Le substantif a au XVIIème siècle deux sémèmes (= polysémie), l’un organisé par le trait
incluant [+ matériel], l’autre par le trait incluant [+ abstrait].
Les traits [+ matériel], [+ besoin] développant le trait lexical [+ concret] organisent le sémème
du substantif dans le texte, fréquent en français classique, ainsi glosé « besoin, disetteêtre
en nécessité, être dans le besoin ». Le dictionnaire historique (Robert) pose que « le premier
sens de nécessité est celui de « misère, pauvreté », réalisé dans la locution être en nécessité ».
Le second comporte le trait [+ obligation]. Ajoutons que « le Pauvre » glose sa première
assertion (l. 5-6) dans sa réplique suivante (l. 9-10) Je vous assure, Monsieur, que le plus
souvent je n’ai pas un morceau de pain à me mettre sous les dents, et la reprise finale (l. 22)
j’aime mieux mourir de faim.
soins : substantif tête (noyau) du GN Prép tu es bien mal reconnu de tes soins (l. 11-12).
Etudié dans le Dictionnaire historique… dans l’article Soigner, soin est ainsi défini : « Il a à
l’époque classique le sens de « souci, inquiétude » (XVème s.) d’où avoir soin de qqn au sens
disparu de s’inquiéter pour qqn » (1677) […] Soin désigne notamment l’occupation, la charge
qu’a une personne de veiller à qqch, valeur toujours vivante. » Le dictionnaire de la langue
classique signale plusieurs équivalents : »Attention, intérêt porté à qqn ou à qqch, part. au
pluriel, Assiduités, marques de dévouement à la personne aimée, Démarche zélée, effort,
Tâche, mission, Souci, préoccupation, Occupation » et sa restriction de sens en français
contemporain.
Dans le texte, le mot est employé par Dom Juan, avec reprise anaphorique de ton occupation
(l. 1) et des réponses du Pauvre (3 répliques). On retrouve ici encore la polysémie entre un
sémème à trait lexical [+ abstrait] (attention, souci) et un sémème à trait [+ concret] (tâche,
occupation), avec relations métonymiques entre les deux. S’il est habituel de proposer en
français contemporain l’équivalent souci pour soin, le pluriel du mot accentue le trait [+
concret] et cette équivalence ne rend pas compte de la polysémie. De plus, il convient de
rappeler que ces soins consistent à prier le Ciel tout le jour, ce qui tend à impliquer le trait [+
abstrait] et contextuellement [+ religieux]. Le problème sera repris dans l’analyse stylistique.
Jurer : (l. 13, 17, 20, 21)
Il convient tout d’abord de relever les nombreuses occurrences du verbe (5) sans complément.
Le verbe est en effet analypar le Petit Robert comme transitif, le Lexis distingue en
français moderne 2 verbes, l’un transitif, l’autre intransitif.
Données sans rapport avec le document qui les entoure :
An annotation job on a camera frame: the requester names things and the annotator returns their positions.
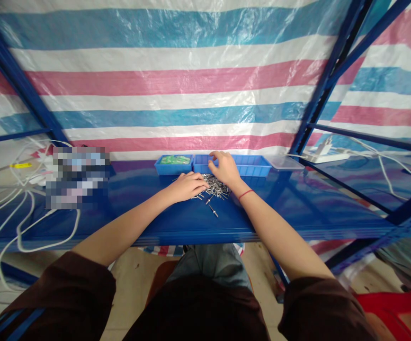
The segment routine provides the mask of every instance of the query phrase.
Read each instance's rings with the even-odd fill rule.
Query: floor
[[[132,248],[115,263],[111,272],[117,280],[117,292],[101,341],[120,341],[143,311],[146,298],[158,266],[176,258],[160,257]],[[253,284],[253,290],[266,322],[272,341],[286,340],[277,326],[283,305],[277,303],[277,282],[272,275],[274,266],[262,243],[246,243],[243,262]],[[366,266],[352,283],[357,293],[401,292],[401,282],[393,270],[379,260]]]
[[[44,251],[34,254],[13,254],[5,256],[6,261],[27,272],[39,276],[43,269],[59,257],[62,251]],[[156,269],[172,257],[161,257],[140,251],[137,248],[127,250],[114,264],[111,272],[116,278],[117,291],[114,305],[109,316],[102,341],[121,341],[145,306],[146,298]],[[277,282],[272,275],[274,266],[270,256],[261,243],[246,243],[243,262],[253,284],[254,294],[258,299],[272,341],[286,340],[277,330],[283,314],[283,305],[276,302]],[[401,282],[393,270],[374,259],[354,278],[351,288],[359,293],[402,292]],[[0,312],[15,298],[15,294],[0,293]],[[394,340],[379,326],[379,333],[385,335],[382,340]]]

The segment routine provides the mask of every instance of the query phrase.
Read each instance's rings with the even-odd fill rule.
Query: green item in bin
[[[182,155],[168,155],[161,159],[160,164],[189,164],[190,158]]]

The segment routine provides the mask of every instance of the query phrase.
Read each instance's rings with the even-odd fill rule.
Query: forearm
[[[163,191],[124,213],[73,248],[73,252],[109,266],[125,252],[145,228],[172,203]]]
[[[236,197],[251,188],[238,179],[230,188]],[[300,277],[334,278],[330,270],[303,238],[256,193],[241,200],[256,233],[280,263],[290,280]]]

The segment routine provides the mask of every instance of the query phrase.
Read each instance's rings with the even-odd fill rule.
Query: blue plastic tray
[[[168,155],[162,155],[156,162],[155,162],[155,168],[157,169],[158,175],[180,175],[182,173],[187,174],[188,172],[191,172],[191,165],[193,163],[193,155],[182,155],[185,157],[190,158],[190,163],[189,164],[180,164],[180,165],[173,165],[173,164],[166,164],[162,165],[160,164],[161,159],[165,156],[169,156],[172,154]]]
[[[272,165],[261,155],[232,155],[242,176],[266,177]],[[196,155],[193,160],[193,171],[201,174],[210,174],[208,163],[213,157],[209,155]]]

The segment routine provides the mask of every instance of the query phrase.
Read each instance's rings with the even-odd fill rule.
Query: brown sleeve
[[[99,340],[111,311],[116,281],[108,269],[67,252],[11,303],[0,324],[17,317],[0,332],[6,340],[40,308],[44,310],[21,340]]]
[[[335,279],[293,280],[278,330],[290,341],[377,340],[358,301]]]
L’emploi du verbe, dans le texte,
est transitif : jurer Dieu est en effet la forme attestée encore au XVIIème siècle. Son
synonyme est alors blasphémer. La réplique du pauvre (l. 14-15) porte sur la valeur
sémantique du verbe : Ah ! Monsieur, voudriez-vous que je commisse un tel péché ? et
l’explicite. L’emploi absolu (non réalisation du complément) du verbe est celui du texte.
Par rapport à cet emploi, il faut situer celui de la l. 20 : jure un peu (seule intervention de
Sganarelle du passage). L’adverbe modifie le procès verbal, lui apportant une donnée
quantifiante non compatible avec le sémème verbal : jurer / manger ! L’affaiblissement du
sens du verbe en français contemporain est à signaler, ainsi que sa valeur performative dans
les énoncés rituels à la 1ère personne du présent de l’indicatif : je jure de dire toute la vérité…
Ajoutons que l’emploi par Le Pauvre du verbe dans une assertive à la 1ère personne de
l’indicatif présent aurait valeur performative de reniement de Dieu et de récusation de la
religion chrétienne. Nous reviendrons sur ces points dans l’analyse stylistique.
II MORPHO-SYNTAXE
1 Les types de Phrase.
Les types de phrase (ou modalités d’énonciation, ou « grandes fonctions
syntaxiques », pour Benveniste) sont les structures fondamentales qui sous-tendent les
énoncés réalisés. « La notion de types de phrase… se situe à la rencontre entre l’analyse
syntaxique de la phrase et l’approche énonciative des énoncés » (Grammaire méthodique).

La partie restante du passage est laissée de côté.